Solidaridad: Un huracán más inmenso que Sandy



Lo que Sandy no se llevó...


No hay dudas de que la palabra solidaridad, en sus disímiles acepciones toma cuerpo cuando la necesitamos y esto lo vemos a diario en Cuba. Cuando año tras año algún evento meteorológico amenaza con robarnos la tranquilidad, ahí salen miles de manos cubanas y abren las puertas de sus hogares para recibir a quienes no poseen las condiciones necesarias para enfrentar un evento de tal magnitud.
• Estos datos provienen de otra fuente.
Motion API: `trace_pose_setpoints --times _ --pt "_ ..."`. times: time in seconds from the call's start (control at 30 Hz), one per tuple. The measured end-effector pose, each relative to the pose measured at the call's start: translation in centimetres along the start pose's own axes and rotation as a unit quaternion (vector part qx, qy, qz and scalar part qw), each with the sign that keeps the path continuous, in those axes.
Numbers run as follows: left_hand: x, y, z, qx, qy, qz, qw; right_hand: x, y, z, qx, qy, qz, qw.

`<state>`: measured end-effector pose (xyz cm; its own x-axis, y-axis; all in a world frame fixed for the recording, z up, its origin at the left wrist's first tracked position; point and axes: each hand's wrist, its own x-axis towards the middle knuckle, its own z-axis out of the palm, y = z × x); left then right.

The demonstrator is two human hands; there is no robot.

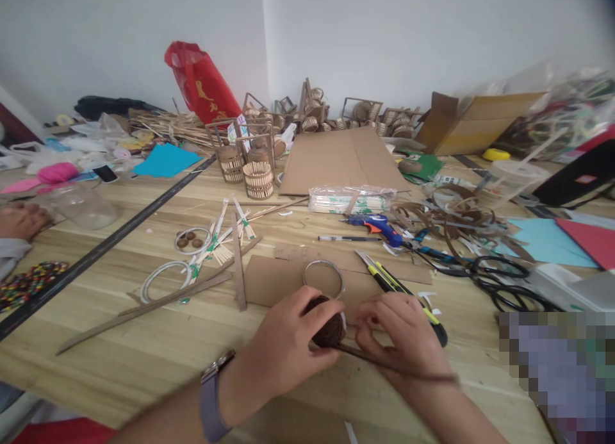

Porque así somos los cubanos. Tan solidarios que aunque estemos cansados, o  hayamos regresado recientemente de un largo viaje, le tendemos la mano al amigo, al vecino, al hermano... Por muy difíciles que sean las condiciones en que se encuentren nuestros coterráneos, los cubanos siempre derrochamos solidaridad. Los cubanos somos así,  no creemos en desalientos, creemos en el hombre, en lo mejor de la humanidad.

A los cubanos nos sobra solidaridad. Ser solidario es mucho más que ser cubano. Es un deber y una obligación llevarla por doquier en nuestros corazones, ella va más allá de cualquier frontera geográfica, es nuestra razón, nuestra pasión. Y es que los cubanos somos así, amistosos, solidarios… Nos ayudamos en las buenas, en las malas y más si los vecinos están de por medio.

El huracán Sandy a su paso por Cuba se llevó el gozo de muchos cubanos para dejarnos  el dolor, la tristeza, el desaliento, el vacío…. Sin embargo, no pudo llevarse la  fuerza de este sentimiento tan noble que es la amistad. Sabemos  que nos dejó lluvias y desastres dantescos por donde pasó, sin embargo, no pudo llevarse esa gran virtud que es la solidaridad humana.

Los cubanos tenemos la  virtud de ayudar y hacer  realidad los sueños de nuestra gente tan solo con una mano, un gesto, una mirada tierna. En Guantánamo al igual que en el resto de la región oriental, Sandy dejó mucho trabajo por hacer, sin embargo, desde todas las provincias del país nos llega la ayuda para satisfacer las necesidades más urgentes. Sin dudas, nadie quedará desamparado en este momento.

Aún Sandy no había salido de Cuba y estábamos en plena recuperación. Ya algunas familias a las que se les había derrumbado el techo, lograron resarcir los daños y todo con la ayuda de los familiares y amigos. Estamos claros de que vivimos en una Isla y por ello, inevitablemente, los ciclones seguirán azotándonos, unos con más intensidad que otros. Ahora bien, de lo que sí podemos estar seguros es que siempre contaremos con la solidaridad humana, esa que hoy se ha convertido en un huracán más inmenso que Sandy.